Work instruction >> The line that contains "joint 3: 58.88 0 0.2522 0" marks the end: retype the data below exactly from its first line through that line.

Given material >>
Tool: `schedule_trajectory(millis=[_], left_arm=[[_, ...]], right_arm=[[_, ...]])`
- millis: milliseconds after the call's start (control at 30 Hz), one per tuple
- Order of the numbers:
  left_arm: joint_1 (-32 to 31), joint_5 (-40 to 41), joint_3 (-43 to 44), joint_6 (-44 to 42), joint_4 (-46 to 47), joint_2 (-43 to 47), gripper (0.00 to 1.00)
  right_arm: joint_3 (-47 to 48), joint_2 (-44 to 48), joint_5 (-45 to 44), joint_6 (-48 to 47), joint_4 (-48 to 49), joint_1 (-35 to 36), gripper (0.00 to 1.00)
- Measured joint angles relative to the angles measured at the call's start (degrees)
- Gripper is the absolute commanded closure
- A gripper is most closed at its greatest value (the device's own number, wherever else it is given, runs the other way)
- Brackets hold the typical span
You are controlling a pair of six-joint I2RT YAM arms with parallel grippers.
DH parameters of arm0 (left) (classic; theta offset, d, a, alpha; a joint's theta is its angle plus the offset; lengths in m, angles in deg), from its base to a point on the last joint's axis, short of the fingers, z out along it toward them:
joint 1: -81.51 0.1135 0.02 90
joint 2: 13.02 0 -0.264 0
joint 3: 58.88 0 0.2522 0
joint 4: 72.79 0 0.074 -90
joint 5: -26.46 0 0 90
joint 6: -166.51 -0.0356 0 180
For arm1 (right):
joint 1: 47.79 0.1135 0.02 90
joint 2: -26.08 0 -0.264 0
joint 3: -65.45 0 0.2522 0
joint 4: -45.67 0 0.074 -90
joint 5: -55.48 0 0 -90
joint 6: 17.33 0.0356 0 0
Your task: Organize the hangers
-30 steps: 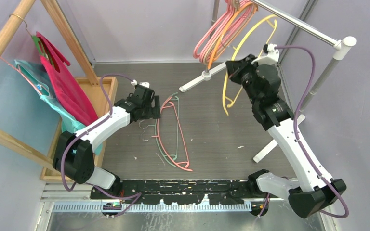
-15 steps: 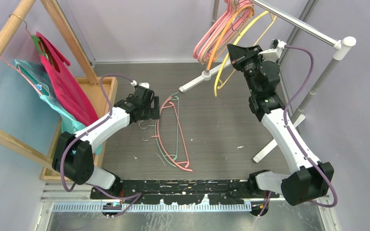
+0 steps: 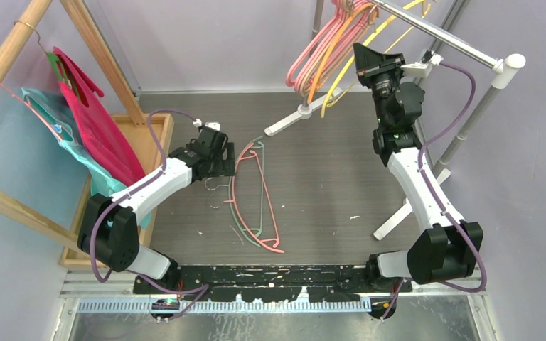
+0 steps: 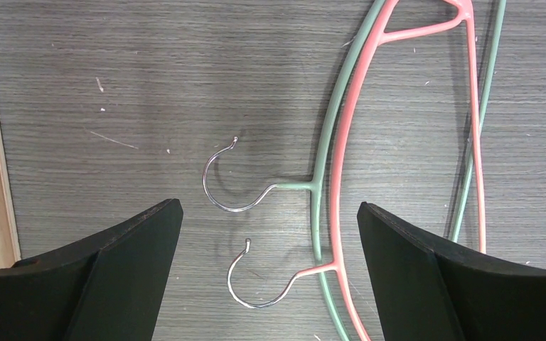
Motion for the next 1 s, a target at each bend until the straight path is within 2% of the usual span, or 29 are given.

Solution to the problem >>
Tool: `schedule_trajectory(millis=[_], left_arm=[[_, ...]], right_arm=[[_, ...]])`
- millis: milliseconds after the call's start (control at 30 Hz), one per tuple
- Order of the numbers:
  left_arm: joint_1 (-32 to 31), joint_5 (-40 to 41), joint_3 (-43 to 44), joint_6 (-44 to 42), joint_4 (-46 to 47), joint_2 (-43 to 47), gripper (0.00 to 1.00)
  right_arm: joint_3 (-47 to 48), joint_2 (-44 to 48), joint_5 (-45 to 44), joint_6 (-48 to 47), joint_4 (-48 to 49), joint_1 (-35 to 36), gripper (0.00 to 1.00)
- Measured joint angles relative to the angles measured at the call's start (degrees)
- Gripper is the absolute commanded closure
- A gripper is most closed at its greatest value (the device's own number, wherever else it is given, runs the other way)
- Brackets hold the typical span
You are controlling a pair of six-joint I2RT YAM arms with parallel grippers.
DH parameters of arm0 (left) (classic; theta offset, d, a, alpha; a joint's theta is its angle plus the offset; lengths in m, angles in deg), from its base to a point on the last joint's axis, short of the fingers, z out along it toward them:
joint 1: -81.51 0.1135 0.02 90
joint 2: 13.02 0 -0.264 0
joint 3: 58.88 0 0.2522 0

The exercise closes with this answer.